ASSIGNMENT: Every entry that follows should be written out again exactly.

<<<<

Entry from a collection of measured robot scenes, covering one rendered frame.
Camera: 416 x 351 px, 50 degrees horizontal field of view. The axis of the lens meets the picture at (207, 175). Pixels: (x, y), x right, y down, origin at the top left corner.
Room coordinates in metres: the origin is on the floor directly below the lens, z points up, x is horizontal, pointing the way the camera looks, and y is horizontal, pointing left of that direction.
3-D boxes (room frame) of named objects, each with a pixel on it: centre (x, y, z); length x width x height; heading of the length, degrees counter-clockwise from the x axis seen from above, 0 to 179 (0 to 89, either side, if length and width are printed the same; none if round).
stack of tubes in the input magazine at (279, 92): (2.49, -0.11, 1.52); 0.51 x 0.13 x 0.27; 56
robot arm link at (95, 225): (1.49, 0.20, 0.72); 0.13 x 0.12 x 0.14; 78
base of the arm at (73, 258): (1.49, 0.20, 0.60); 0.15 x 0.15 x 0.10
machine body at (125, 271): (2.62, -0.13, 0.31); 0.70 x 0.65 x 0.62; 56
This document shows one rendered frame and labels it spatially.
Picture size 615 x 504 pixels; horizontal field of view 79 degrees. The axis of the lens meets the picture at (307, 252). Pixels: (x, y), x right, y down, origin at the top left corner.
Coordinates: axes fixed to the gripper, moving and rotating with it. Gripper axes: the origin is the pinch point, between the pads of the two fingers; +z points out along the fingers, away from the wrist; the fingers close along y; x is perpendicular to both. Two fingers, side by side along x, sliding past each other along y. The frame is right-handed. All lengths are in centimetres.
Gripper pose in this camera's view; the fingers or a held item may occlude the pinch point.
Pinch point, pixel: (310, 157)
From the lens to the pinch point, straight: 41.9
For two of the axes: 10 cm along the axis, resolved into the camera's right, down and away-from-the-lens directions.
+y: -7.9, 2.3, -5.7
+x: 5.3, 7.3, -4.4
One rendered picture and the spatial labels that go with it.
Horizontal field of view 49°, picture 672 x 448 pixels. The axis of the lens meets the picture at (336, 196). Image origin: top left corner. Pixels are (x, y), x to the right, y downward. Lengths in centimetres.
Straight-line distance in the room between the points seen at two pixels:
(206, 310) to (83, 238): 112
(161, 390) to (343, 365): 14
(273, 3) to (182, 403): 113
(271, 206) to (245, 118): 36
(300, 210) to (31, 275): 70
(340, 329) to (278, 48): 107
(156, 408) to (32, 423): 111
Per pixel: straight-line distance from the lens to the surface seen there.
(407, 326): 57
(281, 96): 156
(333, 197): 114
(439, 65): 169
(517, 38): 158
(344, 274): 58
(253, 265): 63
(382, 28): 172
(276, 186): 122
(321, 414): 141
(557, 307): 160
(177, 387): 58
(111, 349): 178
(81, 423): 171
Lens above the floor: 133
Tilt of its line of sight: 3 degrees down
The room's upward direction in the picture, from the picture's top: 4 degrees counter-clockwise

>>>>

TASK SOLUTION:
Entry from a collection of measured robot scenes, covering one rendered frame.
Camera: 416 x 351 px, 50 degrees horizontal field of view. The axis of the lens meets the picture at (207, 175). Pixels: (x, y), x right, y down, origin at the top left corner.
Room coordinates in metres: the origin is on the floor directly below the lens, z points up, x is horizontal, pointing the way the camera looks, and y is horizontal, pointing left of that direction.
3-D boxes (room frame) of named objects, each with a pixel on it: centre (x, y, z); length x width x height; heading of the length, degrees counter-clockwise from the x axis seen from above, 0 to 179 (0 to 89, either side, if length and width are printed the same; none if round).
stack of tubes in the input magazine at (279, 92): (2.49, -0.11, 1.52); 0.51 x 0.13 x 0.27; 56
robot arm link at (95, 225): (1.49, 0.20, 0.72); 0.13 x 0.12 x 0.14; 78
base of the arm at (73, 258): (1.49, 0.20, 0.60); 0.15 x 0.15 x 0.10
machine body at (125, 271): (2.62, -0.13, 0.31); 0.70 x 0.65 x 0.62; 56
This document shows one rendered frame and labels it spatially.
Picture size 615 x 504 pixels; horizontal field of view 79 degrees. The axis of the lens meets the picture at (307, 252). Pixels: (x, y), x right, y down, origin at the top left corner.
Coordinates: axes fixed to the gripper, moving and rotating with it. Gripper axes: the origin is the pinch point, between the pads of the two fingers; +z points out along the fingers, away from the wrist; the fingers close along y; x is perpendicular to both. Two fingers, side by side along x, sliding past each other along y. The frame is right-handed. All lengths are in centimetres.
Gripper pose in this camera's view; the fingers or a held item may occlude the pinch point.
Pinch point, pixel: (310, 157)
From the lens to the pinch point, straight: 41.9
For two of the axes: 10 cm along the axis, resolved into the camera's right, down and away-from-the-lens directions.
+y: -7.9, 2.3, -5.7
+x: 5.3, 7.3, -4.4
One rendered picture and the spatial labels that go with it.
Horizontal field of view 49°, picture 672 x 448 pixels. The axis of the lens meets the picture at (336, 196). Image origin: top left corner. Pixels are (x, y), x to the right, y downward. Lengths in centimetres.
Straight-line distance in the room between the points seen at two pixels:
(206, 310) to (83, 238): 112
(161, 390) to (343, 365): 14
(273, 3) to (182, 403): 113
(271, 206) to (245, 118): 36
(300, 210) to (31, 275): 70
(340, 329) to (278, 48): 107
(156, 408) to (32, 423): 111
Per pixel: straight-line distance from the lens to the surface seen there.
(407, 326): 57
(281, 96): 156
(333, 197): 114
(439, 65): 169
(517, 38): 158
(344, 274): 58
(253, 265): 63
(382, 28): 172
(276, 186): 122
(321, 414): 141
(557, 307): 160
(177, 387): 58
(111, 349): 178
(81, 423): 171
Lens above the floor: 133
Tilt of its line of sight: 3 degrees down
The room's upward direction in the picture, from the picture's top: 4 degrees counter-clockwise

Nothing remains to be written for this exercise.